Banchory railway station was situated on the Aberdeen and Ballater branch (the Deeside Line). It was situated at 16 mi 72 chain from Aberdeen, and was the terminus of the railway from its opening on 8 September 1853 until extension to in 1859. The branch was extended to its final terminus at Ballater in 1866.

The station was reconstructed in 1902, and was substantially built, with stone main buildings and generous platform awnings. There was a goods yard on the down side of the line. The station was host to a LNER camping coach in 1935 and 1936, possibly one for some of 1934 and two coaches from 1937 to 1939. At least part of the station buildings were used to provide camping apartment accommodation for holidaymakers from sometime in the 1950s until the early 1960s, there was accommodation for four people.

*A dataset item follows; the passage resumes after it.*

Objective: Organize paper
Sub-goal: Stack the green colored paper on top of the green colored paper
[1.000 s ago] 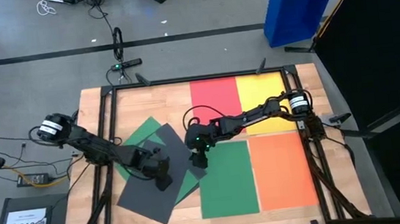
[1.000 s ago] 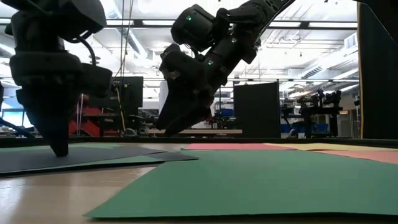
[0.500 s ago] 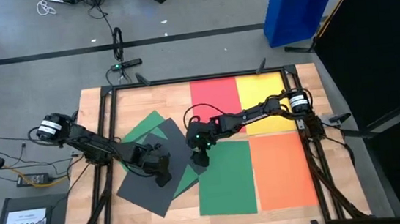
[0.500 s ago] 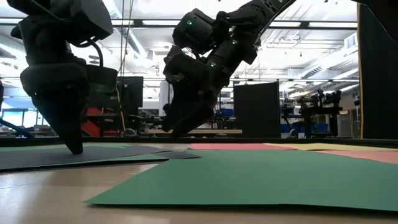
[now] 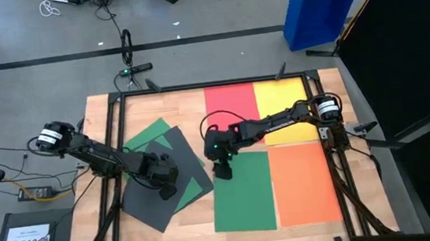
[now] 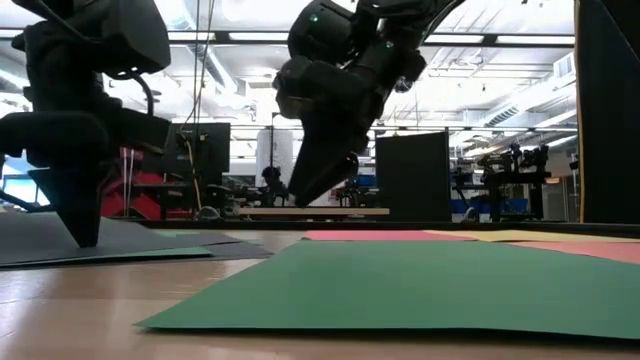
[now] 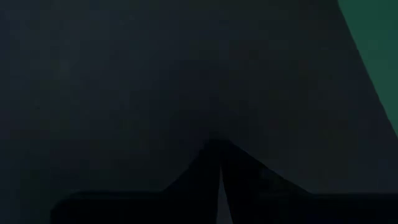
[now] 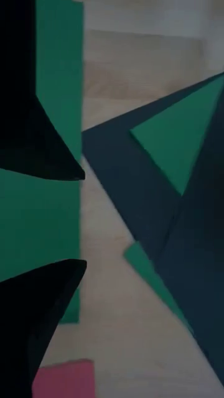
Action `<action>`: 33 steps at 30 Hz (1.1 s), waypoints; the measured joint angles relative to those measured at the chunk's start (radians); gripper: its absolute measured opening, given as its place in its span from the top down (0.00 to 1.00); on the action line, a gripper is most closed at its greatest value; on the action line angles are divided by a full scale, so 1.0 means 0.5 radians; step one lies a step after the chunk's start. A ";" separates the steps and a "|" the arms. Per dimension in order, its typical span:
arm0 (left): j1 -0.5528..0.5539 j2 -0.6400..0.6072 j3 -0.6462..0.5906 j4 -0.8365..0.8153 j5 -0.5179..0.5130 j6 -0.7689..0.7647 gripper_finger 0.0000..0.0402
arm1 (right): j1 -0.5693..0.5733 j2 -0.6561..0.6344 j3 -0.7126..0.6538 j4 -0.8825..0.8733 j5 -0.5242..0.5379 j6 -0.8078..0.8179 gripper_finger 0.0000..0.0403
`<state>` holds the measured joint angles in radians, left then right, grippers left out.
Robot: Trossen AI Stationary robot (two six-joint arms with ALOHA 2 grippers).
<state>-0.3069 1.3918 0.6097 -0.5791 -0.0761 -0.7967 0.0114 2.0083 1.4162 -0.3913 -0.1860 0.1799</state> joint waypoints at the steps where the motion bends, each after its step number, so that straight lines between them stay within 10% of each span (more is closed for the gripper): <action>1: -0.001 0.001 0.013 0.000 0.007 0.014 1.00 | 0.004 0.000 0.000 -0.018 0.000 -0.001 0.51; 19: -0.002 0.006 0.116 -0.074 0.037 0.169 1.00 | 0.133 0.002 0.000 -0.214 0.024 -0.033 0.51; 33: -0.271 -0.426 0.214 -0.349 -0.393 -0.231 1.00 | 0.144 0.003 0.000 0.104 0.034 0.005 0.49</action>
<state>-0.4425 1.1789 0.7165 -0.7536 -0.2725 -0.9124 0.0834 2.0098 1.4162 -0.3393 -0.1688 0.1825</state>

By the time of closure all passenger services on the branch were worked by diesel multiple-unit trains, after an experiment with battery-electric railcars in 1958 – 1962. Latterly there were five passenger services in each direction, with an additional train in the summer months. The passenger service was withdrawn from 28 February 1966, and goods services continued until final closure on 18 July 1966.

In 1961, towards the end of the line's life, an additional halt was opened at Dee Street, about 800 yd west of Banchory station and closer to the High Street and the town centre.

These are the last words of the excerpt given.